Tierney is always looking for what’s next. One trend he’s noticing is a shift to curated menus and smaller venues. While big-floorplan restaurants with extensive offerings drew customers in the past, he now sees international chefs and restaurateurs microsizing—an idea he’s embracing. “I have no interest in doing giant restaurants,” he says. “Menus are getting a lot smaller; mine certainly are.” Tierney hopes tasting menus will continue to catch on here, too. “Restaurants are becoming more conscious of flavor,” he says. “The world has so many exciting flavors to offer, and we love to meld those with our regional bounty. We’re putting together menus that are more adventurous and surprising.”

This hasn’t always been the case locally, where diners often find the same snapper, scallops, grouper and sea bass at restaurants. The problem with these oft-served species isn’t flavor; it’s that they’ve been steadily depleted from global waters. “We’re eating these species to death,” he says. “We need to be conscious of sustainability and sourcing.” To that end, Tierney plans to debut The Syren Oyster & Cocktail Bar this month in the former Wharf Tavern Restaurant & Lobster House space on Naples Bay. The restaurant focuses on sustainable, line-caught, underutilized Gulf species, like sheepshead, grunt, tripletail and mullet. (Guests can even charter the restaurant’s 44-foot yacht, also dubbed The Syren, for immersive dining on the water.) For Tierney, each project has its specialty. Next up is The Churchill Library, a piano bar at Bellasera Resort centered around after-dinner drinks and desserts.
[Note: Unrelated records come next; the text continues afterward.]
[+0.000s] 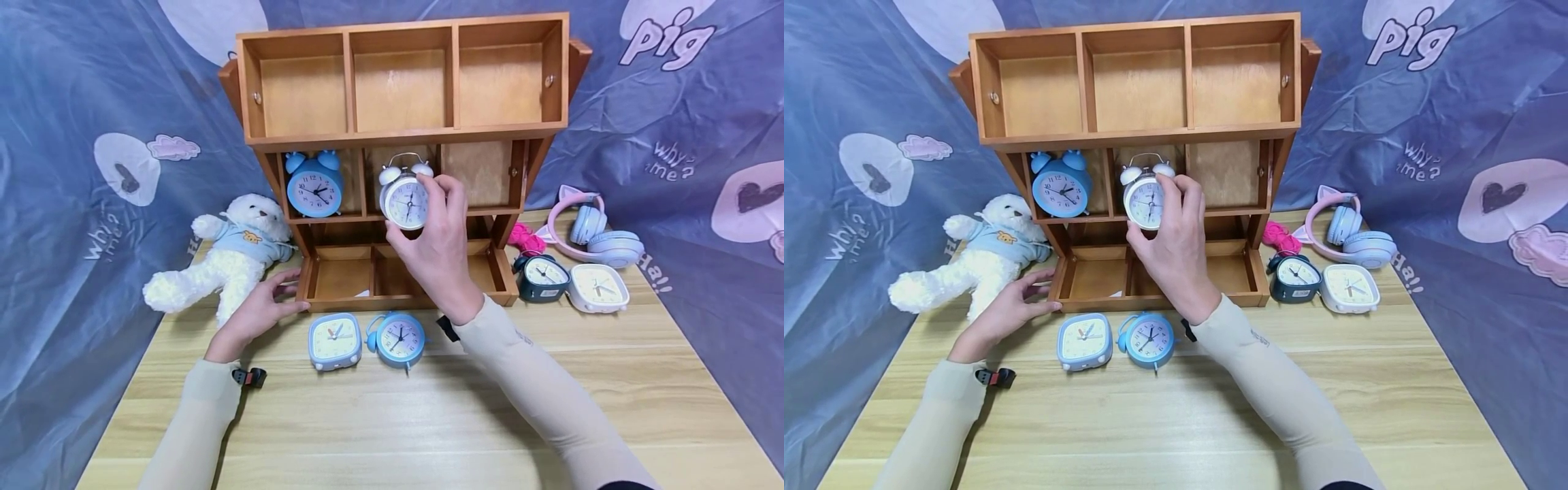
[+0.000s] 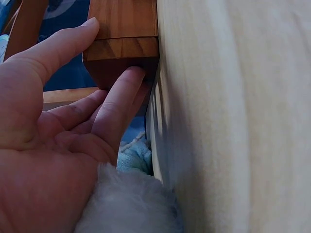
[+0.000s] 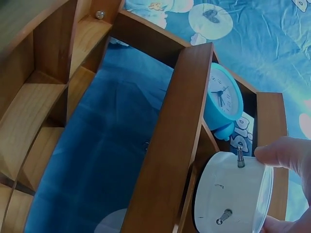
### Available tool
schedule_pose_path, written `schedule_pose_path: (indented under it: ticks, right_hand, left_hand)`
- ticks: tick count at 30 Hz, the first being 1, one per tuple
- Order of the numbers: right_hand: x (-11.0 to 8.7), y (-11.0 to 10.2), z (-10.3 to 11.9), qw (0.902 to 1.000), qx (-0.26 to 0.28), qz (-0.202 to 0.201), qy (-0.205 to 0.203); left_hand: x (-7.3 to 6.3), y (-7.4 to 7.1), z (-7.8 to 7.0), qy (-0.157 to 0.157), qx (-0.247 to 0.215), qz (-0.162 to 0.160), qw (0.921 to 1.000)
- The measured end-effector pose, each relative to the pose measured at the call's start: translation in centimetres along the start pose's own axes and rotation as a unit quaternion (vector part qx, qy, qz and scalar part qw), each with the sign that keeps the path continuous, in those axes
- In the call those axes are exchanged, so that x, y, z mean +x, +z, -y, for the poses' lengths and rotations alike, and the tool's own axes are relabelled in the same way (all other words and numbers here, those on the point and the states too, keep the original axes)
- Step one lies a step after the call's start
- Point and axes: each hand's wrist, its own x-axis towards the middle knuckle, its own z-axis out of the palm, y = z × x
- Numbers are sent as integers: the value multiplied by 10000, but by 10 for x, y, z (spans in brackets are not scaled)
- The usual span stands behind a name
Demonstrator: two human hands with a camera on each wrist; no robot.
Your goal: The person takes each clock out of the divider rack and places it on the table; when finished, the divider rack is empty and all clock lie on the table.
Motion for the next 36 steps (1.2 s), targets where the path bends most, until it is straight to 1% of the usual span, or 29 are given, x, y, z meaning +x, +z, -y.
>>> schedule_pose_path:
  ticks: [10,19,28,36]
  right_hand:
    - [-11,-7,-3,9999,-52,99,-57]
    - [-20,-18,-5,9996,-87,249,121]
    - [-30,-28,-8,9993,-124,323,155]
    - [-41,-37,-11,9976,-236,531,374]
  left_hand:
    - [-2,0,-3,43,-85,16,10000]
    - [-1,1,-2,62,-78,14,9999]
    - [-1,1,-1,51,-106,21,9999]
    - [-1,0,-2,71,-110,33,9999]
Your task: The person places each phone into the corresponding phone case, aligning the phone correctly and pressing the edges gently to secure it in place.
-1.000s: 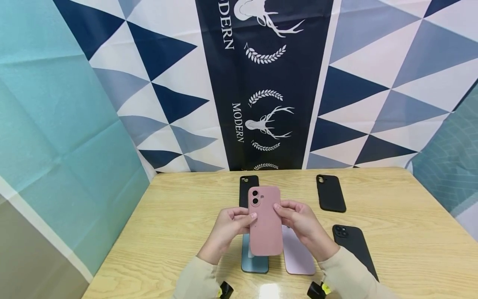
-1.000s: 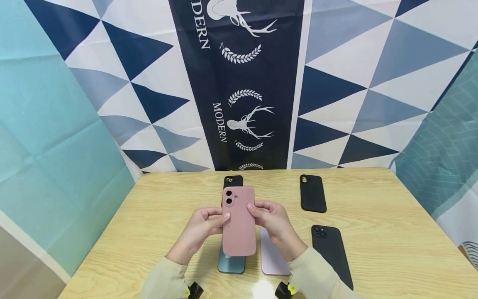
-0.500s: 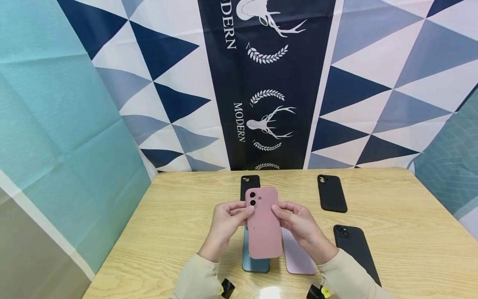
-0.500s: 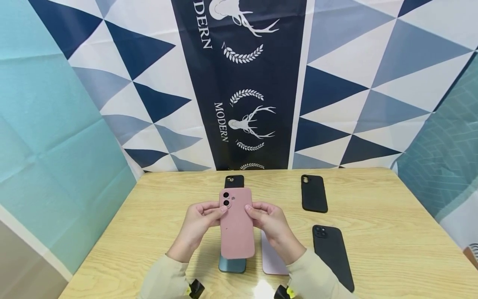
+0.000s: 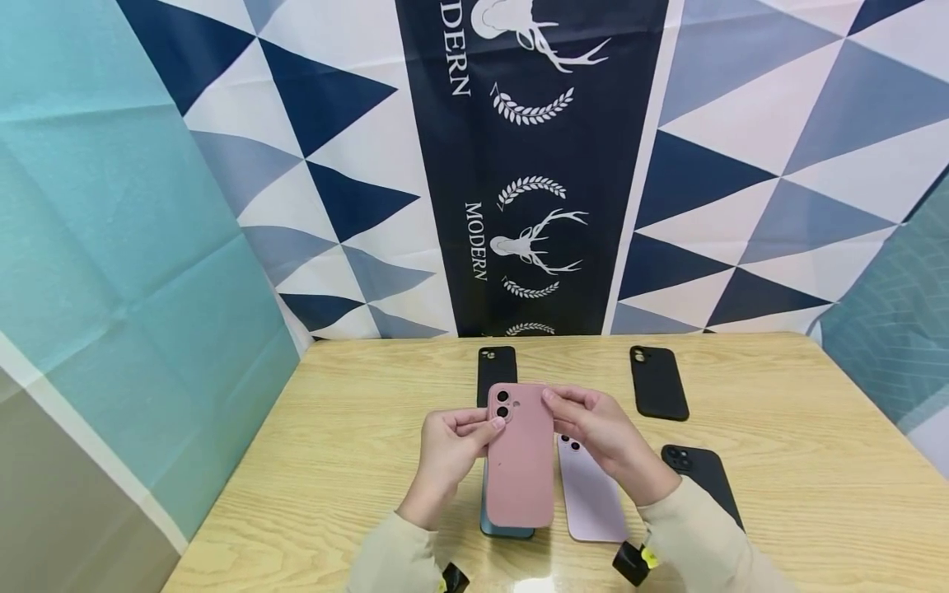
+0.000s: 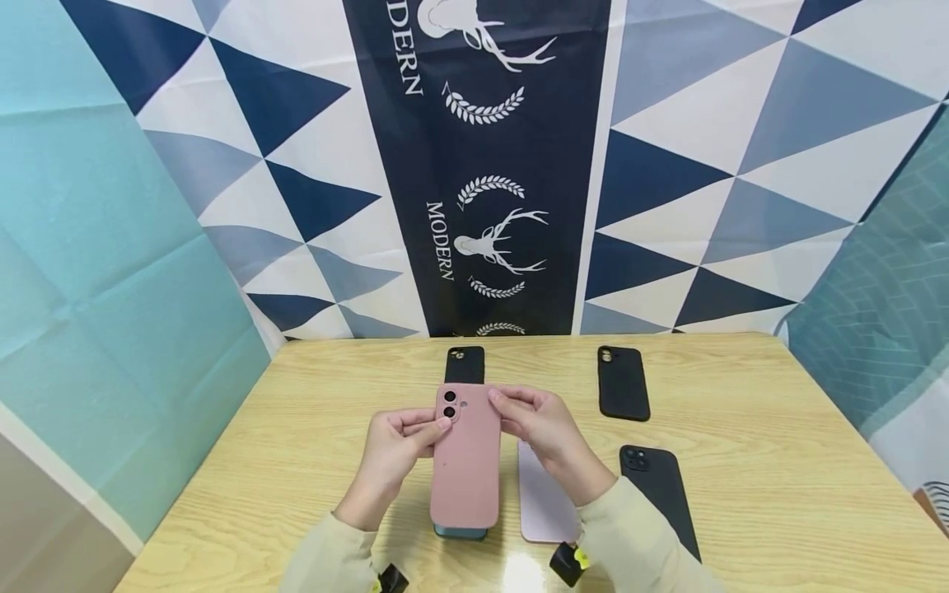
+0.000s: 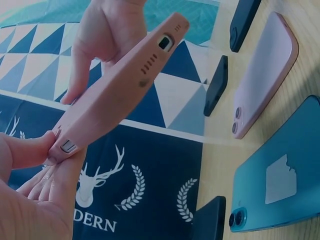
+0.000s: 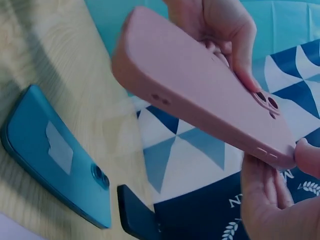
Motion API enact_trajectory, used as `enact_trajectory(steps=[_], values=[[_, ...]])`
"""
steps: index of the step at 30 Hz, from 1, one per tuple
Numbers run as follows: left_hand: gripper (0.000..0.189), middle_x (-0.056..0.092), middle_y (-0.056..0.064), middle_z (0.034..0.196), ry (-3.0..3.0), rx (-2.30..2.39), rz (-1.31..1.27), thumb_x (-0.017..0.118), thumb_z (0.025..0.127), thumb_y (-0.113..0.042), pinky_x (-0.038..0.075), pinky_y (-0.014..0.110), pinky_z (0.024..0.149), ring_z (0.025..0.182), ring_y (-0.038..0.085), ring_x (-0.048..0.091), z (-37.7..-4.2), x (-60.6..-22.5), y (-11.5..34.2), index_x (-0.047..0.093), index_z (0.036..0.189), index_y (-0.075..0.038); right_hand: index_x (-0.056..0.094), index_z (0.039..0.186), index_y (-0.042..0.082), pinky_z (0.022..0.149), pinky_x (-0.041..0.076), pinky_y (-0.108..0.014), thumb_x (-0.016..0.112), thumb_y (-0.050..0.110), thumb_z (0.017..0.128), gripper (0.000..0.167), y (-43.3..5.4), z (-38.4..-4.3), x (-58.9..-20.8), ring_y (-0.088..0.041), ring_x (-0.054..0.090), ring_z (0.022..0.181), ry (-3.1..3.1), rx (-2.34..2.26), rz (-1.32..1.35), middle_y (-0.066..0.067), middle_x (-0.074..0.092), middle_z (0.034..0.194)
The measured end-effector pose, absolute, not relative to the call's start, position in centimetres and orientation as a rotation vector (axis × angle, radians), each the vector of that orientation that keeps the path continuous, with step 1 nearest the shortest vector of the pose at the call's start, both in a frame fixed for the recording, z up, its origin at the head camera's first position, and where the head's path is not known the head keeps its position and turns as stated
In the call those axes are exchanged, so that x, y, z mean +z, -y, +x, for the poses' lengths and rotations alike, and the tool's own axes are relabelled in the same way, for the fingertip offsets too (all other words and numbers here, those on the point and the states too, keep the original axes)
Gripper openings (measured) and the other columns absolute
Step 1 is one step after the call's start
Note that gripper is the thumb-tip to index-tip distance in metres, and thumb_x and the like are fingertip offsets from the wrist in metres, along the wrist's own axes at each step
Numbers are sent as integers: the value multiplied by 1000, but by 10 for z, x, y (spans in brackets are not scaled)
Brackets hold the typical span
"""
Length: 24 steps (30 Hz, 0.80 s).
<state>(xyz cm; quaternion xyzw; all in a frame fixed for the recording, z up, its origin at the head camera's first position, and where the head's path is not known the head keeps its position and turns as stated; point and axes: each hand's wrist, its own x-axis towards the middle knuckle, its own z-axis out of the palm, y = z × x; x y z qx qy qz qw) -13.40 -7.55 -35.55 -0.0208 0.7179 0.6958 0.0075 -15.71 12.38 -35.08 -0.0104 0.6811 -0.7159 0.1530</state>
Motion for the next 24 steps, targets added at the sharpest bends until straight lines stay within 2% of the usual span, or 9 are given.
enact_trajectory(steps=[5, 13, 16, 24], values=[[24, 73, 24, 95, -2235, 2169, -14, 72, 84, -8, 61, 28, 65, 68, 9, 72, -131, -355, 75, 72, 102, 7, 49, 131, -13, 83, 56, -17, 60, 22, 96, 51, -126, -157, -346, 3, 66, 86, -2042, -2049, -46, 12, 69, 95], [24, 72, 26, 96, -2194, 2154, 59, 71, 84, -6, 61, 30, 67, 71, 11, 72, -128, -355, 75, 71, 104, 8, 59, 118, -12, 75, 56, -17, 57, 16, 97, 36, -126, -154, -342, 1, 65, 75, -2085, -2060, -49, 16, 69, 77], [24, 71, 27, 96, -2193, 2135, 92, 71, 84, -5, 61, 30, 68, 73, 12, 72, -128, -355, 76, 70, 104, 8, 59, 118, -12, 74, 55, -17, 57, 16, 97, 36, -126, -153, -343, 0, 64, 74, -2057, -2072, -30, 15, 68, 78], [28, 74, 22, 94, -2122, 2057, 144, 70, 86, -9, 61, 29, 72, 70, 5, 69, -131, -355, 85, 68, 106, 10, 56, 122, -13, 74, 55, -16, 57, 17, 97, 40, -124, -151, -345, 0, 64, 75, -2010, -2088, 15, 13, 68, 81]])
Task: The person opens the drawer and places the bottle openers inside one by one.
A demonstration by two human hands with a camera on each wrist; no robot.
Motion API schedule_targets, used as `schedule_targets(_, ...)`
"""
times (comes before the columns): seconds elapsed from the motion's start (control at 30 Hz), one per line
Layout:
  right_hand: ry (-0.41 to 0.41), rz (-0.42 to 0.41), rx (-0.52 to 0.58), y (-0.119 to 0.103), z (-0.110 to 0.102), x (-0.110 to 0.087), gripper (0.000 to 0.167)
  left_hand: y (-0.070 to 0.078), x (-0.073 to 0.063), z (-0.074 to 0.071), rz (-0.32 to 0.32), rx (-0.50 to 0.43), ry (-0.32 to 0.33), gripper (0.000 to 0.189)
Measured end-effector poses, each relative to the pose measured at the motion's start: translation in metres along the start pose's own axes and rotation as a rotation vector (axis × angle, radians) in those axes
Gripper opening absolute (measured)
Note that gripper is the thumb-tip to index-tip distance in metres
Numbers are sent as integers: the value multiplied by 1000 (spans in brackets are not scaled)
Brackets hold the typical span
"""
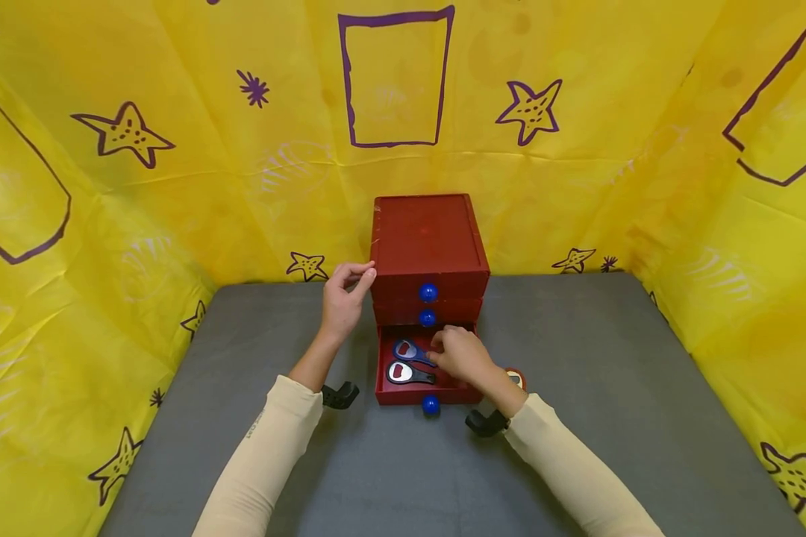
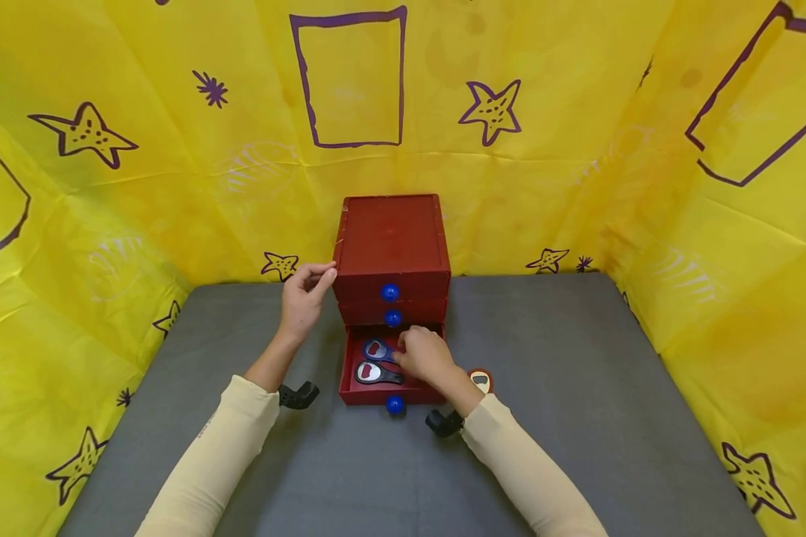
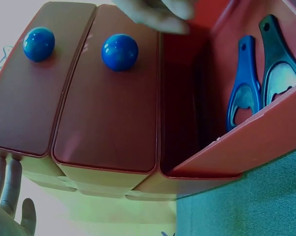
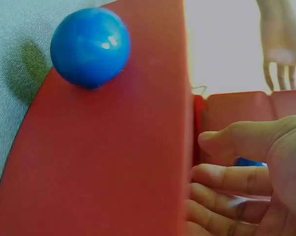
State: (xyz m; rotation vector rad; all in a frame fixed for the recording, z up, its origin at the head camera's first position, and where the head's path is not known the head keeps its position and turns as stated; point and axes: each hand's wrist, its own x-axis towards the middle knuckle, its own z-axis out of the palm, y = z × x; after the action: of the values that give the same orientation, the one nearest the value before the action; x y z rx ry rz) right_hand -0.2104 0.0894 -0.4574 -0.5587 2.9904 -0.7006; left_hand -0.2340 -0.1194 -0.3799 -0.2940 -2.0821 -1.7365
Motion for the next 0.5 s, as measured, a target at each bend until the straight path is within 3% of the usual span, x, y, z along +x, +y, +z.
schedule_targets(0.5, 67, 35, 91, 33, -32, -42, 17, -1, -1, 0, 14, 1, 5, 21)
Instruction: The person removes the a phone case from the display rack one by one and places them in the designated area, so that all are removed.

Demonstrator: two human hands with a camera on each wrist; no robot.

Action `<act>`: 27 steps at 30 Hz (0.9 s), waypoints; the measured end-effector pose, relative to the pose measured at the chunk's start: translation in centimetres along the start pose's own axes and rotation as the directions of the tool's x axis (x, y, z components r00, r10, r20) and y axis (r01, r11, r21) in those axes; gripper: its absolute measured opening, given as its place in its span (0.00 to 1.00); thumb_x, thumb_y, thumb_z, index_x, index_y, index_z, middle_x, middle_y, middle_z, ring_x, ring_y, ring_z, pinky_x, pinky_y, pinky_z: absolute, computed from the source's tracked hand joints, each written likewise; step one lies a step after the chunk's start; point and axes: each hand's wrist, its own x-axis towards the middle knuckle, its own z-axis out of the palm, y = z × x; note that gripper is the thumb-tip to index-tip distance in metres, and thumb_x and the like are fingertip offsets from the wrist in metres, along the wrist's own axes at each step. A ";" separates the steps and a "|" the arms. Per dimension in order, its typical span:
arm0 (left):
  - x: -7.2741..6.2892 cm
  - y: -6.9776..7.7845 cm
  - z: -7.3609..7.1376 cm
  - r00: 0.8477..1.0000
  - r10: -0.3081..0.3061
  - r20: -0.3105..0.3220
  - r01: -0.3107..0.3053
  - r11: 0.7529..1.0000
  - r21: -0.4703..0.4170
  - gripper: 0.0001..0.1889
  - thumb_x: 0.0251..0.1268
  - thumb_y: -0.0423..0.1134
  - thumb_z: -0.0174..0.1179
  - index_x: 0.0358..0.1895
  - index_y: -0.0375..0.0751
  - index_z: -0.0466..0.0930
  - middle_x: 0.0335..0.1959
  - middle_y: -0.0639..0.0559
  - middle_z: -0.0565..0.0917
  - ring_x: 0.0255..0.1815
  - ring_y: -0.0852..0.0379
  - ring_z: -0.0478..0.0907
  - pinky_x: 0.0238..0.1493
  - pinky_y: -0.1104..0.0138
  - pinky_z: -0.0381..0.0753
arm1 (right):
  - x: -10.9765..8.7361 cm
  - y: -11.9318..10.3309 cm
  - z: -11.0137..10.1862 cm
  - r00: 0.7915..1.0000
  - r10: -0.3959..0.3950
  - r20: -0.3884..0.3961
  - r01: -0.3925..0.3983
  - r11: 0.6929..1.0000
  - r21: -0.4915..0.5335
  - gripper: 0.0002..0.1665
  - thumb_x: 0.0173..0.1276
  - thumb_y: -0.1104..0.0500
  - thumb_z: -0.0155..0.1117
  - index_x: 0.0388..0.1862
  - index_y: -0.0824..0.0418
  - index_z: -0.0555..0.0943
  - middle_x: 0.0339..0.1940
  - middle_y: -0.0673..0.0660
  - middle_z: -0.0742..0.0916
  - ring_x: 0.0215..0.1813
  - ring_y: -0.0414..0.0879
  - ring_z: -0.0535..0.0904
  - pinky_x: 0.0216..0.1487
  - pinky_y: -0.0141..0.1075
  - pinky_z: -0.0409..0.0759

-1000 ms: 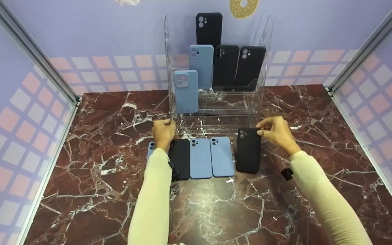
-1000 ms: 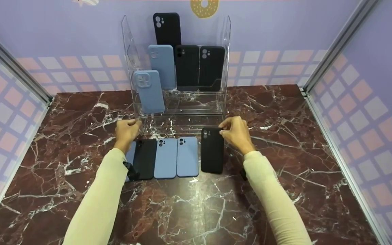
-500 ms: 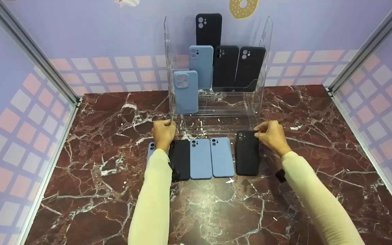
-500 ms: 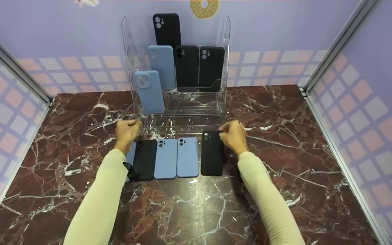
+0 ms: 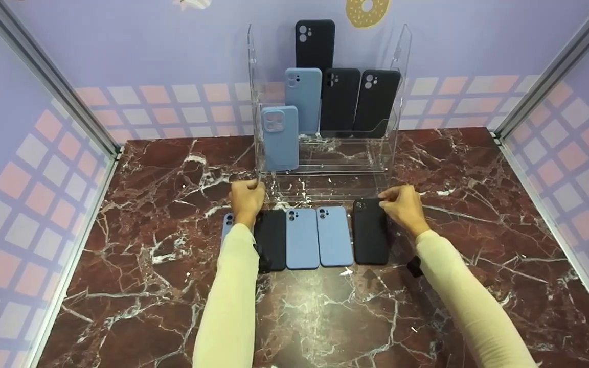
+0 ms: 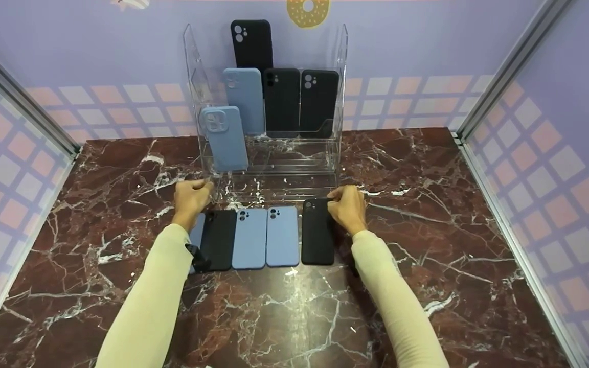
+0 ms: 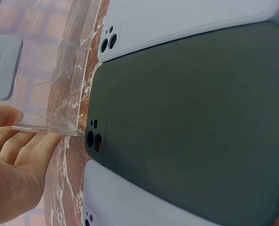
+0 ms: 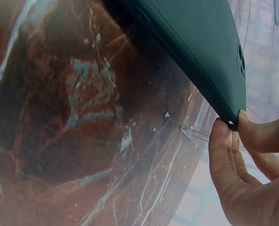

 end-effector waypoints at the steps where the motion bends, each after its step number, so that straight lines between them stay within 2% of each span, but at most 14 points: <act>1: 0.0 0.0 0.0 1.000 0.000 -0.001 0.000 1.000 0.000 0.12 0.65 0.39 0.62 0.48 0.45 0.91 0.52 0.46 0.88 0.58 0.42 0.81 0.61 0.52 0.74 | 0.0 0.1 0.1 1.000 -0.002 -0.006 0.002 1.000 -0.002 0.10 0.55 0.70 0.67 0.36 0.69 0.89 0.27 0.59 0.88 0.30 0.48 0.79 0.38 0.40 0.76; 7: -0.1 0.1 -0.1 1.000 0.000 0.003 0.000 1.000 -0.005 0.12 0.65 0.39 0.62 0.48 0.45 0.91 0.52 0.46 0.88 0.58 0.42 0.81 0.62 0.53 0.74 | -0.2 0.3 0.7 0.999 -0.001 -0.046 0.002 1.000 0.020 0.09 0.55 0.71 0.68 0.35 0.70 0.89 0.31 0.65 0.90 0.34 0.55 0.82 0.41 0.45 0.78; 16: -0.2 0.1 -0.1 1.000 0.000 0.004 0.000 1.000 -0.014 0.12 0.65 0.38 0.62 0.48 0.45 0.91 0.52 0.47 0.88 0.58 0.44 0.81 0.62 0.53 0.73 | -0.5 0.4 1.7 0.997 0.048 -0.062 -0.046 0.998 0.039 0.08 0.58 0.70 0.69 0.37 0.69 0.89 0.32 0.63 0.90 0.34 0.55 0.83 0.39 0.40 0.77; 23: -0.1 0.1 0.0 1.000 -0.004 -0.002 0.004 1.000 -0.012 0.12 0.65 0.38 0.62 0.48 0.45 0.91 0.51 0.47 0.88 0.58 0.43 0.81 0.62 0.53 0.73 | -0.5 0.5 2.2 0.994 0.080 -0.068 -0.077 0.996 0.047 0.08 0.58 0.69 0.70 0.37 0.69 0.89 0.36 0.65 0.90 0.41 0.60 0.85 0.48 0.50 0.79; 27: -0.1 0.1 0.0 1.000 -0.006 -0.003 0.006 1.000 -0.020 0.12 0.64 0.38 0.63 0.47 0.45 0.91 0.50 0.47 0.89 0.57 0.43 0.81 0.61 0.53 0.73 | -0.5 0.6 2.4 0.993 0.105 -0.058 -0.102 0.993 0.057 0.09 0.59 0.69 0.70 0.38 0.69 0.89 0.38 0.66 0.90 0.43 0.60 0.85 0.50 0.51 0.79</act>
Looking ahead to the next five or 10 years, Tierney envisions the role of local restaurants evolving. “We need to educate people and change their palates,” he says. “If I never eat another piece of grouper again, I’ll be OK.” For chefs, this means shifting away from staples and toward new ingredients, like invasive lionfish.

Biologists and spearfishers agree the more lionfish restaurants consume, the better for local waters. Restaurants like Harold’s in Fort Myers and Shangri-La Springs in Bonita Springs have featured the voracious fish on their menus. Tierney is also doing his part: At The Bay House (which he sold to Phelan Family Brands last year), chefs have served lionfish crudo—a dish he plans to reintroduce at The Syren.

Though future menus may be smaller and some of the ingredients unfamiliar, Peter Tierney remains optimistic diners will embrace chefs’ heightened creativity and interconnectedness with the world around them—a development that’s good for the planet and local appetites.